III. The applicable indemnifying party shall have sole right to settle the indemnified claim and to choose counsel to defend the indemnified party in any such claim or cause of action; and the indemnified party agrees to cooperate with the indemnifying party and its counsel in defending same.
IV. The indemnity obligations herein shall survive the termination or expiration of this Agreement.
V. Notwithstanding the foregoing or anything else to the contrary contained in this Agreement, the liability of Owner to any Broker Party for any default or indemnity by Owner under this Agreement is limited to the interest of Owner in the Buildings and expressly excludes (unless in connection with third party claims) liability for consequential, incidental, special, or punitive damages, None of Owner’s affiliates, partners, directors, officers, members, employees, agents or representatives has any personal liability for any amounts payable or obligations performable by Owner under this Agreement.
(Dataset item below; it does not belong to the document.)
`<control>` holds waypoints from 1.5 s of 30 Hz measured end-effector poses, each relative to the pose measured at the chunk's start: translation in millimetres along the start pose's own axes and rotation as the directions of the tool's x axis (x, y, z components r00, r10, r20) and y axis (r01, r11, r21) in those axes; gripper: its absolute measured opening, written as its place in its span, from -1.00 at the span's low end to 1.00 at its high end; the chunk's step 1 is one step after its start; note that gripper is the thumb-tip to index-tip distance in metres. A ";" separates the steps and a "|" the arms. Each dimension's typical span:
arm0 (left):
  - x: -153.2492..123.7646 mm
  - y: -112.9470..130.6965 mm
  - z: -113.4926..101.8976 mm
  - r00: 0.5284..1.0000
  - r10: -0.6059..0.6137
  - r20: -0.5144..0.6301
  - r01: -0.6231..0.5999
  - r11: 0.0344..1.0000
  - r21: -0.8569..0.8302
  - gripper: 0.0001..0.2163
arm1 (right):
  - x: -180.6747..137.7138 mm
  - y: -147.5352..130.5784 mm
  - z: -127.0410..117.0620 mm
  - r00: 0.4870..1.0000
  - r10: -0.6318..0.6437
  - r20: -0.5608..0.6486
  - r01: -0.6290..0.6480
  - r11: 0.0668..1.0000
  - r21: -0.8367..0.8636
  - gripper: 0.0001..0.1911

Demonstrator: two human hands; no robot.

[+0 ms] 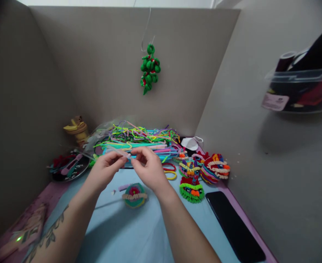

(f) Confidential Information. Broker agrees, for itself and all persons retained or employed by Broker in performing its services, to hold in confidence and not to use or disclose to others any confidential or proprietary information of Owner heretofore or hereafter disclosed to Broker, including but not limited to any data, information, plans, programs, processes, costs, operations, or tenant lists or identifies which may come within the knowledge of Broker in the performance of, or as a result of its services, except where Owner specifically authorizes disclosure.
(g) Litigation Costs. If any legal action or other proceeding of any kind is brought for the enforcement of this Agreement or because of a default, misrepresentation, or any other dispute in connection with any provision of this Agreement or the Buildings, the successful or prevailing party shall be entitled to recover all fees and other costs incurred in such action or proceeding, in addition to any other relief to which it may be entitled.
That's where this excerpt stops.